À N’Djaména, la recrudescence des violences sexuelles visant des enfants, notamment des fillettes âgées de 2 à 7 ans, suscite une vive inquiétude.
Dans un communiqué publié le 18 mars 2026 signé par son Président Belngar Larmé Jacques, la Commission nationale des droits de l’homme (CNDH) a exprimé sa profonde indignation face à des faits qu’elle qualifie d’une « gravité exceptionnelle ».
Cette prise de position fait suite à une audience accordée le 17 mars aux parents des victimes. Selon la CNDH, les témoignages recueillis au siège de l’institution font état de violations flagrantes des droits fondamentaux de l’enfant et d’atteintes graves à la dignité humaine.
Face à l’ampleur de la situation, la CNDH a annoncé sa décision de se constituer partie civile aux côtés des victimes et de leurs familles. L’objectif est de contribuer à la manifestation de la vérité, à l’établissement des responsabilités et à la défense effective des droits des enfants concernés. L’institution s’appuie notamment sur les dispositions de la loi n°028/PR/2018 ainsi que sur son règlement intérieur pour justifier cette démarche.
Dans le cadre de cette mobilisation, la Commission prévoit de mettre à disposition des victimes des avocats et d’assurer un suivi « rigoureux, impartial et continu » des procédures judiciaires jusqu’à leur aboutissement.
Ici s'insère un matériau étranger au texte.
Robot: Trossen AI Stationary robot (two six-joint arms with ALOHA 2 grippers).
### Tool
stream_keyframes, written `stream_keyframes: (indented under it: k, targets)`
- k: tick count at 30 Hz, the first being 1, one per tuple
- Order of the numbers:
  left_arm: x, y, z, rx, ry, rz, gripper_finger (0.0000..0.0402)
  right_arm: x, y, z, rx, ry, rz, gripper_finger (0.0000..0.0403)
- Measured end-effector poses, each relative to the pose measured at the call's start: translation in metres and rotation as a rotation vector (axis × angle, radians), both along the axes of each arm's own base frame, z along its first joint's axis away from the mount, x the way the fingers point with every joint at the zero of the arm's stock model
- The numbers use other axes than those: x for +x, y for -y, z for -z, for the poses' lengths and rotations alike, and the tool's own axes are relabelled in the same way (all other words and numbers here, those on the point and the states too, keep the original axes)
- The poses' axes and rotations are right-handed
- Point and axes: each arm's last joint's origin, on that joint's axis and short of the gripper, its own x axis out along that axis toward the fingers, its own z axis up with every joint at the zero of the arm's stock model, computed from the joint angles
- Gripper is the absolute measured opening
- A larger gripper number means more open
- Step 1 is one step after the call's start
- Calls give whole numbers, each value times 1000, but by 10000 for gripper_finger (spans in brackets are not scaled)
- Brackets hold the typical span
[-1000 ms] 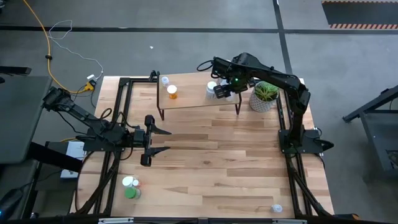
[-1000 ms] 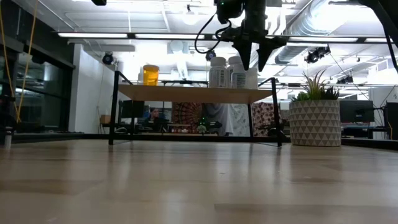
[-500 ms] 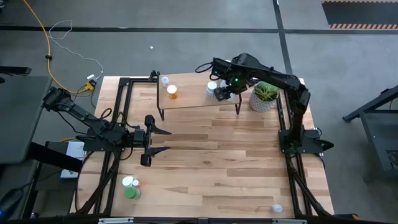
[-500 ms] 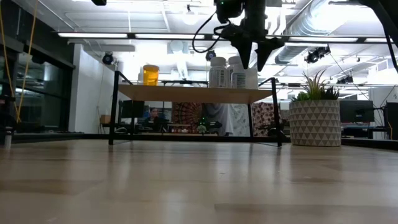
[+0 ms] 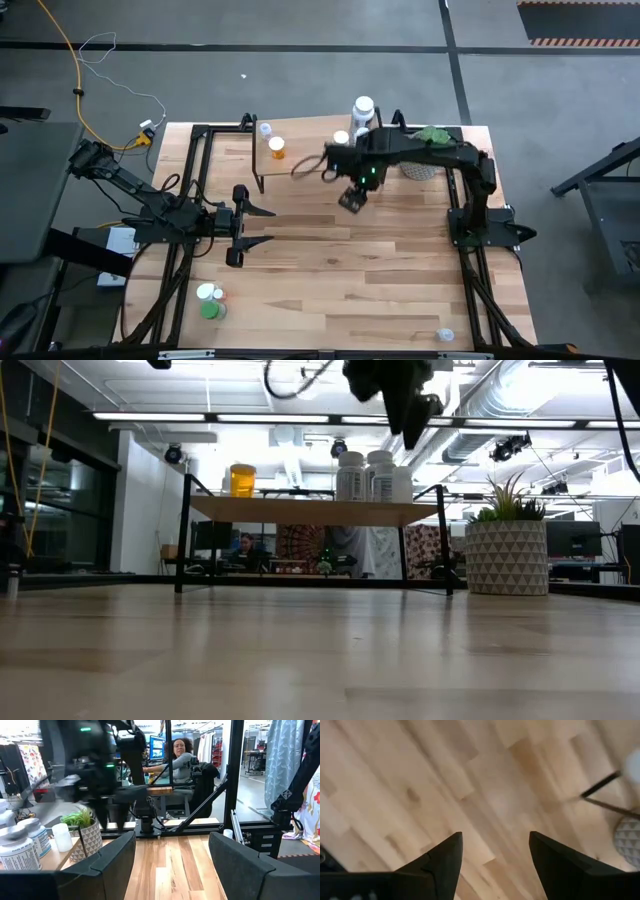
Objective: Pick and place medicine bottles onto shelf by color
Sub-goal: Put the transparent pill bottle on the shelf
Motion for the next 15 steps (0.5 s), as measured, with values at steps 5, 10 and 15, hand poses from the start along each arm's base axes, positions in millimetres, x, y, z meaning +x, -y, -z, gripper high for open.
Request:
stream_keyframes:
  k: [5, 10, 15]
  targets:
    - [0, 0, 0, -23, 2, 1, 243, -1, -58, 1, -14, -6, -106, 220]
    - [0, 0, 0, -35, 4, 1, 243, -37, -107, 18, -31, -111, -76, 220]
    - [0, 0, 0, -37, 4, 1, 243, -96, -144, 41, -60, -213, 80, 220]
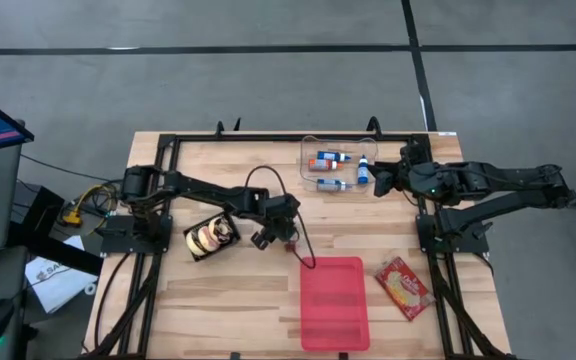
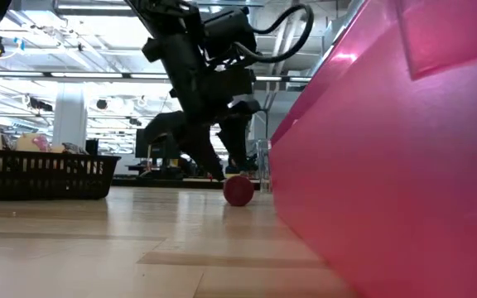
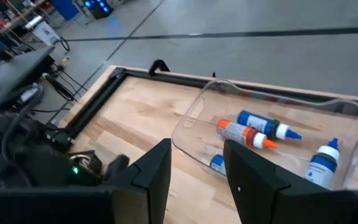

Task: Pick & Place Food Item
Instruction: Put the red food coloring bottle into the transparent bin

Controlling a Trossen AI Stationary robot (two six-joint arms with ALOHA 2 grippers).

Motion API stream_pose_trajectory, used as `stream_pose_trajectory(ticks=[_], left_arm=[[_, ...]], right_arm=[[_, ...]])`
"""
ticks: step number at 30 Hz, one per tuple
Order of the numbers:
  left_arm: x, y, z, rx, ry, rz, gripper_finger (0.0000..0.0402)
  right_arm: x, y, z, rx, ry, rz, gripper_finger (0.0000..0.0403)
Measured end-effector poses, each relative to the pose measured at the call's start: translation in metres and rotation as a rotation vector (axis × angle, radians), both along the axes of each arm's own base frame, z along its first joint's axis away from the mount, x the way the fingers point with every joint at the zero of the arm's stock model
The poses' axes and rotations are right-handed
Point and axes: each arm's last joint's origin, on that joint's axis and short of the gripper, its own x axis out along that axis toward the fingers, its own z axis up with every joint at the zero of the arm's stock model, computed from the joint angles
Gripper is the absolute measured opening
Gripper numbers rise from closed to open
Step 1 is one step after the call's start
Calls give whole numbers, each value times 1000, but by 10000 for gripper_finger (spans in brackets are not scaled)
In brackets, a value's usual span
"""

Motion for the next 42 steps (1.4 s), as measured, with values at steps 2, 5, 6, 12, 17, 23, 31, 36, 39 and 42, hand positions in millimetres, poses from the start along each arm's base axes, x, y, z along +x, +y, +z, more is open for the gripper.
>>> stream_pose_trajectory(ticks=[2,5,6,12,17,23,31,36,39,42], left_arm=[[2,5,-1,-11,-16,-5,224],[2,10,-2,-40,-12,-6,224],[2,12,-3,-44,-12,-5,224],[5,15,-16,-86,9,-19,224],[7,14,-28,-87,37,-26,224],[5,14,-27,-147,52,92,211],[0,11,-22,-260,83,212,145],[1,8,-22,-303,86,260,123],[1,4,-21,-315,86,272,123],[0,0,-15,-327,62,282,123]], right_arm=[[1,0,-1,7,4,-5,140],[1,0,-2,15,12,-11,140],[1,0,-3,18,15,-13,140],[3,0,-5,27,19,-19,140],[5,0,-6,36,18,-26,140],[7,1,-7,45,20,-31,140],[12,1,-11,42,44,-33,140],[16,2,-13,41,60,-31,140],[17,2,-14,40,66,-30,140],[18,2,-15,40,73,-27,140]])
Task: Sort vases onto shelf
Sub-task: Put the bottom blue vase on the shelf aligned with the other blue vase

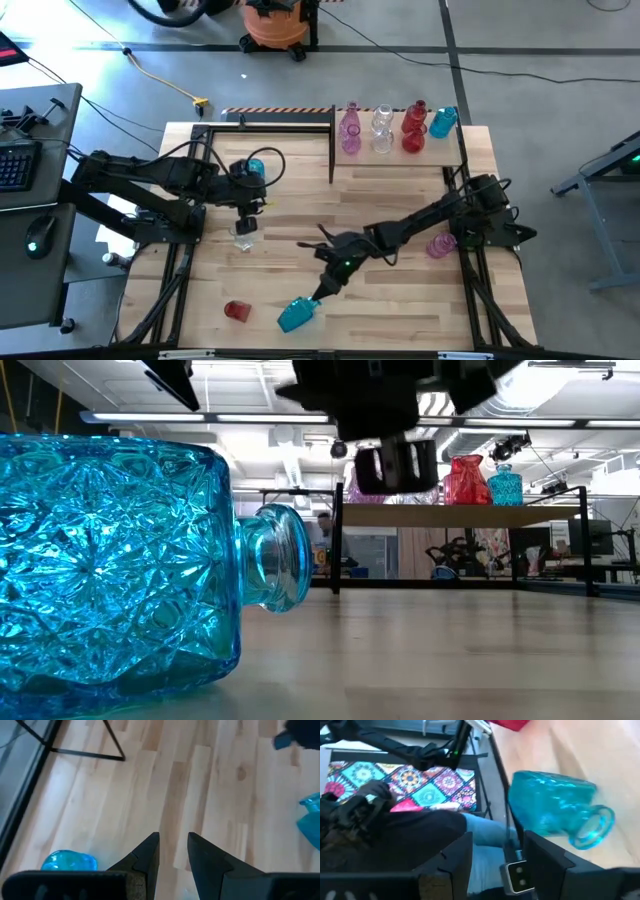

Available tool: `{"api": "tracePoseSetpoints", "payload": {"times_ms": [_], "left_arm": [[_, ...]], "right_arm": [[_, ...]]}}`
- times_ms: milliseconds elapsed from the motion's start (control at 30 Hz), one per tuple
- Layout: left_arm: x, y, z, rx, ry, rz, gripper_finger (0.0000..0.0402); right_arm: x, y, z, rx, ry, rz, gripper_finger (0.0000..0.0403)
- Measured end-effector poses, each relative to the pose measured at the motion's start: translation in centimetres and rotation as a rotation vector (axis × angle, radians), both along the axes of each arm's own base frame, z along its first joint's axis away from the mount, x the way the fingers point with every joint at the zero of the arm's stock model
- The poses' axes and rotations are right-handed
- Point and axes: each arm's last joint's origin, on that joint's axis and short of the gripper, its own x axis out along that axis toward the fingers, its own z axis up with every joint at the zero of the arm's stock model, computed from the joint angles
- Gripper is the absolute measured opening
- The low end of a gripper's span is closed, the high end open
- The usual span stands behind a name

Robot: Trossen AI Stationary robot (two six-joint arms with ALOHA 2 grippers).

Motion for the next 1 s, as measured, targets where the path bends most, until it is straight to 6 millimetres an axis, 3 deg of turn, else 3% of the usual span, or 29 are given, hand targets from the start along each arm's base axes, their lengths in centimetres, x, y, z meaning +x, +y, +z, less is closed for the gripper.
{"api": "tracePoseSetpoints", "payload": {"times_ms": [467,1000], "left_arm": [[0.0,-0.1,0.0,-0.048,0.0,-0.003,0.009],[0.0,-0.1,0.0,-0.05,-0.002,-0.001,0.009]], "right_arm": [[-1.6,0.0,-2.6,-0.04,0.08,-0.089,0.0158],[-2.0,0.8,-3.7,-0.118,0.089,-0.207,0.0158]]}}
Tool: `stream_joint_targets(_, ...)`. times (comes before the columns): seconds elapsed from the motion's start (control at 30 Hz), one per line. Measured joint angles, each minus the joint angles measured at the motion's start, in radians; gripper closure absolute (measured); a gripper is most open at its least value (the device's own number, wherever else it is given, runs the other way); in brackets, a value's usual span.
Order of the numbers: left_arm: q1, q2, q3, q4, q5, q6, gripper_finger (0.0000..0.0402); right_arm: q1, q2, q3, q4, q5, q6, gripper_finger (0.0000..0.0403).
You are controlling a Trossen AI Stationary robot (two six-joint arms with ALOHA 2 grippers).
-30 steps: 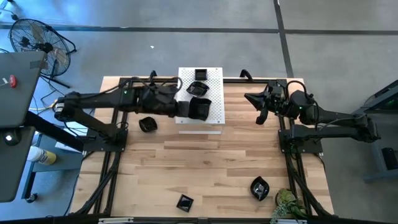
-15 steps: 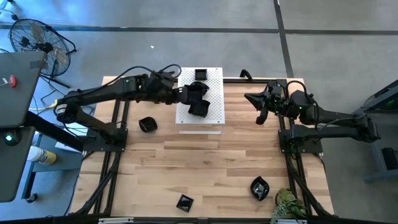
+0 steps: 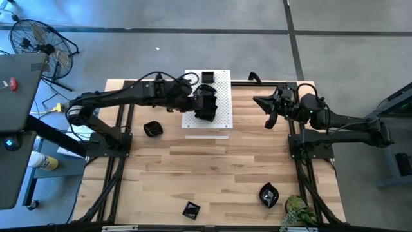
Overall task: Pick & Place Mini shaped plates
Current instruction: Stack the distorted square plate on top of the distorted square plate on the shelf
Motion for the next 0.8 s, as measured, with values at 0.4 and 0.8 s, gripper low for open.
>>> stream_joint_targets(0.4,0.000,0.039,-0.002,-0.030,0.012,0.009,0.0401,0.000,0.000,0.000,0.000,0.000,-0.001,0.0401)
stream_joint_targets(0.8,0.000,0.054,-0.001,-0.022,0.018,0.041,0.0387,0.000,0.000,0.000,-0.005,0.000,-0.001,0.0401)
La CNDH rappelle que la protection de l’enfant constitue une obligation constitutionnelle et légale pour l’État, qui doit non seulement prévenir ces violences, mais aussi protéger les victimes, poursuivre les auteurs et garantir une prise en charge complète sur les plans médical, psychologique et social.
Soulignant la nécessité d’une réponse ferme, l’institution insiste sur le fait qu’aucun individu ne doit échapper à la loi, quelle que soit sa position. Elle appelle également à une mobilisation générale impliquant autorités publiques, justice, forces de sécurité, leaders communautaires et religieux, société civile, parents et médias, afin de faire de la protection de l’enfant une priorité nationale.
La CNDH affirme enfin sa détermination à suivre ces affaires avec la plus grande vigilance jusqu’à leur issue judiciaire, réitérant son engagement en faveur des droits de l’enfant et de l’accès à la justice pour les victimes.